Wall Street’s Pushback: Calls for Level Playing Field
The rise of crypto-based equity trading has alarmed traditional financial institutions, collectively known as “TradFi,” who argue that tokenized stocks are fundamentally identical to conventional shares and should adhere to existing rules to maintain fair and orderly markets. Leading firms, including Citadel Securities—a trading powerhouse owned by prominent GOP donor Ken Griffin—have lobbied regulators against creating special exemptions that might give crypto firms an unfair advantage.
Kenneth Bentsen Jr., CEO of the Securities Industry and Financial Markets Association (SIFMA), underscores this sentiment, stating: “Policymakers definitely have to come in and make adjustments, but what we don’t want to see is suggesting that because something’s using one form of technology for the same product, it’s somehow treated differently than another form of technology.” Similarly, DRW’s Don Wilson insists tokenized equities should be traded under existing regulations.
Conversely, insiders close to Robinhood acknowledge the impracticality of a wholesale, immediate disruption of established trading rules but argue for some regulatory relief tailored to the crypto ecosystem, acknowledging that partial disintermediation of traditional intermediaries may be inevitable over time.
SEC’s Ambiguous Role and Regulatory Outlook
The SEC, under Chair Paul Atkins, is yet to take an explicit stance, but signals indicate openness to innovation coupled with caution.
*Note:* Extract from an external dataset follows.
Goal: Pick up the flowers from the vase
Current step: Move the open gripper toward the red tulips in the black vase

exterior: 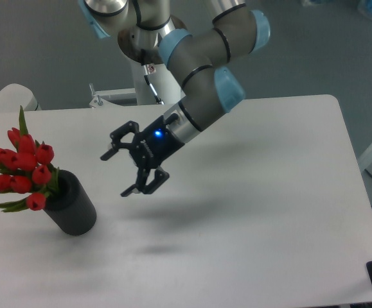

Atkins recently instructed agency staff to collaborate with market participants to provide appropriate regulatory relief, emphasizing that Americans should not be left behind in financial innovation. He hinted at a possible comprehensive revision of stock trading rules to accommodate emerging technologies.
Despite this openness, the agency faces intense pressure from both crypto advocates and traditional financial firms, making the regulatory path forward fraught with complexities.
Wall Street’s Adaptability and the Future of Finance
While crypto firms seek to upend decades-old market structures, traditional finance entities are far from passive. Historically adept at integrating new trends, many established firms have begun investing in tokenization technologies—BlackRock being a notable example—potentially positioning themselves as influential players in the burgeoning digital asset landscape.
Nevertheless, questions remain regarding retail investor appetite for blockchain-based shares. According to a 2024 Federal Reserve survey, only 8 percent of Americans reported using cryptocurrency-related services, signaling that despite media attention, crypto remains a niche market compared to mainstream finance.
Conclusion: A Pivotal Moment for U.S. Markets
The clash over tokenized stocks represents more than a technological debate; it challenges the foundational rules governing the $62 trillion U.S. equity market, with implications for investor protections, market stability, and the future balance of financial power. As President Trump champions the crypto cause, Wall Street’s establishment mobilizes to safeguard its interests, setting the stage for what may be the most significant regulatory showdown in a generation.
The outcome of this confrontation will likely determine whether crypto firms can cement themselves among finance’s elite or whether traditional structures will constrain this burgeoning innovation—reshaping how Americans invest and trade for decades to come.